- WHAT THIS TASK INVOLVES: Report every line of the listing below in which the string "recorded" occurs.

- DATA PROVIDED:
-- Opening Marker --

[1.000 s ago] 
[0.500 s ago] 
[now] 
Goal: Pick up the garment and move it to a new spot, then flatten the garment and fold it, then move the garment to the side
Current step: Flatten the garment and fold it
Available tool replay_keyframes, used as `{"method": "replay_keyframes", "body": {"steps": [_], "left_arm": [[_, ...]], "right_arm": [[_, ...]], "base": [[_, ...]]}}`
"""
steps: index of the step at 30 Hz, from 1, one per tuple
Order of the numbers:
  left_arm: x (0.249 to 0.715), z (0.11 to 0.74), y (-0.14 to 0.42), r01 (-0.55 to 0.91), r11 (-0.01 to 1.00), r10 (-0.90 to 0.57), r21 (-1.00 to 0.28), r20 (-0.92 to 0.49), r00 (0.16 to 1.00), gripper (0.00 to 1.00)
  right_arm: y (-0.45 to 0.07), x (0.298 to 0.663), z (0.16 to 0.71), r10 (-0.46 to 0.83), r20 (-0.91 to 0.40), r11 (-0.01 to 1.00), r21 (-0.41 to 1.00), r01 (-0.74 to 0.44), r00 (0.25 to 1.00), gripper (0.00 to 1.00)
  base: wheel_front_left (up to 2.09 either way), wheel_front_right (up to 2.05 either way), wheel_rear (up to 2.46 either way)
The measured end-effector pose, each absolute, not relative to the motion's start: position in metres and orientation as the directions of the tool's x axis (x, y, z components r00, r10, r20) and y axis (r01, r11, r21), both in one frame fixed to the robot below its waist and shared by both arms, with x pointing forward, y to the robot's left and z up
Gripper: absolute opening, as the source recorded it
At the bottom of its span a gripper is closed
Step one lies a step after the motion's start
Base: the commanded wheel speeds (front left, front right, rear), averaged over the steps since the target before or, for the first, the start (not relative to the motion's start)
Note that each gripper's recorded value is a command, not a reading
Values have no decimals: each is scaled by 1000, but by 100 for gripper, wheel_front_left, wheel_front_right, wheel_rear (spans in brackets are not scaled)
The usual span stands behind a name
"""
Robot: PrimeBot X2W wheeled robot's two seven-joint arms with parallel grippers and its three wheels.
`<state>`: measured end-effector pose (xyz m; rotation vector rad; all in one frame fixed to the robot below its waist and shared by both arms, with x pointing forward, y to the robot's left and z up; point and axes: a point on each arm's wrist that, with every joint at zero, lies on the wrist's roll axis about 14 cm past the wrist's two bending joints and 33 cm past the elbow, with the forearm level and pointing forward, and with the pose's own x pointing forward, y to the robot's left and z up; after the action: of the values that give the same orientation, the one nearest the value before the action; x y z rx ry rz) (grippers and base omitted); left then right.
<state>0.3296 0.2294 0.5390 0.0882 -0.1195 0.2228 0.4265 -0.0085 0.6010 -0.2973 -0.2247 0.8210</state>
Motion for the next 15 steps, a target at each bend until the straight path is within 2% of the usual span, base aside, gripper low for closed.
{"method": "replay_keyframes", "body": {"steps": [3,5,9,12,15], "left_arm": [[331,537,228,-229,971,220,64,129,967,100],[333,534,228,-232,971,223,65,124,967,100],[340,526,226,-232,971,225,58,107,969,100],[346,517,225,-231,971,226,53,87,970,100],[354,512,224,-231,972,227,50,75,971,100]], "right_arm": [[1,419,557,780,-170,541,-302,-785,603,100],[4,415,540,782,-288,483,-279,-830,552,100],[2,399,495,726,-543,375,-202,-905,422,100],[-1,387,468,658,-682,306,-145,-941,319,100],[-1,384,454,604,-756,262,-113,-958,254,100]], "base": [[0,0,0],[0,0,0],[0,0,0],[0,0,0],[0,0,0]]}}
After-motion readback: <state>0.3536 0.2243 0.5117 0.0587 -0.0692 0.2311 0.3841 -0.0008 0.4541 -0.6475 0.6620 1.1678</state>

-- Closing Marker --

- ANSWER FOR THIS EXERCISE:
Gripper: absolute opening, as the source recorded it
Note that each gripper's recorded value is a command, not a reading

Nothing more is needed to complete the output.